A cada ano que passa, os seres tem se tornado cada vez mais imediatistas e superficiais, colocando sempre mais peso na beleza do que no caráter. Uma chegada calcada na amizade primeira e em belos gestos é tida como careta e frouxa, e tanto se pede de atitude confundindo o termo como uma “pegada” ousada já mesmo nas primeiras frases.

E quem cultiva este sentimento simples e sincero de enaltecer com palavras e gestos vê-se numa sinuca de bico: é cercado pela ditadura da beleza, que exige corpos e rostos quase perfeitos sem nenhum conteúdo interno; ou se vê acuado por mulheres (meu caso, de novo) que deixam a entender que qualquer beleza no trato é sinônimo de “patriarcal” ou machismo. Correr para onde? E existe lugar para correr e investir? É o sentimento clássico de se sentir o gordinho nerd da escola, eterno fracassado na seara feminina.

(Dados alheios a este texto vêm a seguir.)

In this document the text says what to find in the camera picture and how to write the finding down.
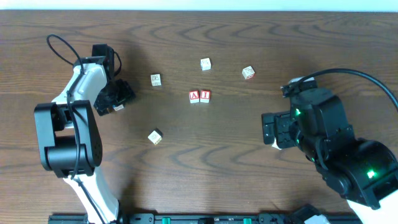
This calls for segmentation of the white block top centre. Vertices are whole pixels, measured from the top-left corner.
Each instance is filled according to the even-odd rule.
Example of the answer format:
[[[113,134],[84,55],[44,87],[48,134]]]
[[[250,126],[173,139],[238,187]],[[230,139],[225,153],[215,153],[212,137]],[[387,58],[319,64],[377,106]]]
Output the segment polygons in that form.
[[[200,60],[200,66],[201,66],[201,70],[205,71],[205,70],[210,70],[211,69],[211,61],[209,58],[202,58]]]

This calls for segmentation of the white block lower left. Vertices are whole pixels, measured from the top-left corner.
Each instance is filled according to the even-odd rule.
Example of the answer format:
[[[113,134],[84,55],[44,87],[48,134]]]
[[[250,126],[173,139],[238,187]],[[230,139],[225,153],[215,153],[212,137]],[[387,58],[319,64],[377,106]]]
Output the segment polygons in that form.
[[[155,129],[148,135],[148,139],[154,144],[158,145],[158,143],[162,140],[162,133],[160,130]]]

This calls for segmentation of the red letter A block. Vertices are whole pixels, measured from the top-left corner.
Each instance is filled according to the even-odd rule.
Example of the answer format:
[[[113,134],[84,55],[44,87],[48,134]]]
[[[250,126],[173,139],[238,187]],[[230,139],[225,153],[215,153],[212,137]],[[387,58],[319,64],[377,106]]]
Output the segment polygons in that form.
[[[190,103],[198,103],[200,101],[200,95],[198,90],[189,91]]]

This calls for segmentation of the white block upper left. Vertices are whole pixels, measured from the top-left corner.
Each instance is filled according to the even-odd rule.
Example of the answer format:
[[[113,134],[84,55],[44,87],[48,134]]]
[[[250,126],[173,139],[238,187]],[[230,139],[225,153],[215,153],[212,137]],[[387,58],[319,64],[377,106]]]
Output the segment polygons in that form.
[[[150,80],[151,80],[152,86],[161,86],[162,85],[160,74],[151,75]]]

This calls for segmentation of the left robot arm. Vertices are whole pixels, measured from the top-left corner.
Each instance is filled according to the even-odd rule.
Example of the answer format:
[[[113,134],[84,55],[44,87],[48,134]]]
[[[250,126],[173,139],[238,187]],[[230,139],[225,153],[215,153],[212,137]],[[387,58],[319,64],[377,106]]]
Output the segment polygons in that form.
[[[115,74],[112,57],[77,60],[63,91],[34,109],[41,165],[74,190],[87,223],[130,222],[104,179],[103,145],[92,109]]]

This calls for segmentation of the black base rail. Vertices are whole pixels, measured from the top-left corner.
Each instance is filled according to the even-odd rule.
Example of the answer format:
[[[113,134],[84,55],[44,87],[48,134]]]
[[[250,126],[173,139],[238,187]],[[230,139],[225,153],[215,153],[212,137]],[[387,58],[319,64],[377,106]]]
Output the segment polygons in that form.
[[[151,213],[133,214],[127,218],[131,224],[284,224],[284,223],[332,223],[359,224],[359,218],[352,215],[319,215],[309,221],[301,221],[292,215],[261,213],[259,215],[154,215]],[[90,223],[87,215],[50,215],[49,224]]]

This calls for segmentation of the red letter I block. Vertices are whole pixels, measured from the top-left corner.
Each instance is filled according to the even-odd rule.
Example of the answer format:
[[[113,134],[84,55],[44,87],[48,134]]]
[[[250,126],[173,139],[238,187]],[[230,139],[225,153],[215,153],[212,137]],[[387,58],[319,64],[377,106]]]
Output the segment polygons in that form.
[[[209,103],[211,97],[211,91],[209,90],[202,90],[200,92],[200,103]]]

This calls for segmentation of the blue number 2 block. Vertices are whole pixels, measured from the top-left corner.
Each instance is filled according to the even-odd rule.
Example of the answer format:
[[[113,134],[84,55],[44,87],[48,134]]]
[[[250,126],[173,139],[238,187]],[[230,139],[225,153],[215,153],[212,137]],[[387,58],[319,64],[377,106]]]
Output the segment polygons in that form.
[[[113,107],[113,110],[115,110],[115,111],[119,111],[119,110],[122,110],[122,109],[124,109],[124,105],[119,105],[119,106],[114,106]]]

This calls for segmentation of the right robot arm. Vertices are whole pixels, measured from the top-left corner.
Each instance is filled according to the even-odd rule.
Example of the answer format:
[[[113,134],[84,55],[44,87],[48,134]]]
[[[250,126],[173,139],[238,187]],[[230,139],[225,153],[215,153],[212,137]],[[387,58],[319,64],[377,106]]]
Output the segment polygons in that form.
[[[397,223],[397,159],[378,141],[356,138],[330,90],[282,87],[290,109],[261,116],[264,143],[299,148],[363,223]]]

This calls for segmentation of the white block lower right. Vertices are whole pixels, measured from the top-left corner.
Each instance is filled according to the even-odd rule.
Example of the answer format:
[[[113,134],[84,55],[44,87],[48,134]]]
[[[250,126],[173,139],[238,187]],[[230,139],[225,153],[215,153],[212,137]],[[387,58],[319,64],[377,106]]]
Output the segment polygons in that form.
[[[272,144],[272,147],[280,150],[280,147],[277,145],[277,141],[274,141],[274,143]]]

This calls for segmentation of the white red block upper right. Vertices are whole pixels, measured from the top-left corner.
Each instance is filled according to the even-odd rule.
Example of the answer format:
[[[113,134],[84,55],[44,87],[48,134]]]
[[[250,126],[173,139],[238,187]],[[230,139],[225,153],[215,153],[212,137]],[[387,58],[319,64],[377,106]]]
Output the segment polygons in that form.
[[[248,66],[248,67],[246,67],[246,68],[244,68],[244,69],[242,70],[242,75],[243,75],[243,77],[244,77],[246,80],[248,80],[248,79],[252,78],[252,77],[255,75],[255,71],[254,71],[254,69],[252,68],[252,66]]]

Como complicamos o amor! Como tudo é complicado para quem olha de vereda e lhe aponta o dedo como um frouxo ao colocar-se como correto e verdadeiro. São tempos estranhos em que, talvez, a multiplicação dos solteiros não se compreenda apenas pela autodeterminação de uma vida livre, mas por este peso proposital das relações: não há quem ceda, não há chance, não há verdade, apenas o artificial que funciona para os cliques e curtidas.

É difícil acreditar no amor de verdade. E quando você se vê como idiota em mais uma tentativa frustrada, o jeito é mesmo começar a pensar naquela velha máxima de nossas avós num passado distante: “antes só do que mal acompanhado”. Ao menos, a vida é sua e já é complicada o suficiente para ser vivida em alguns dias, mas não faltará amigos, cama, filmes e passeios na planilha.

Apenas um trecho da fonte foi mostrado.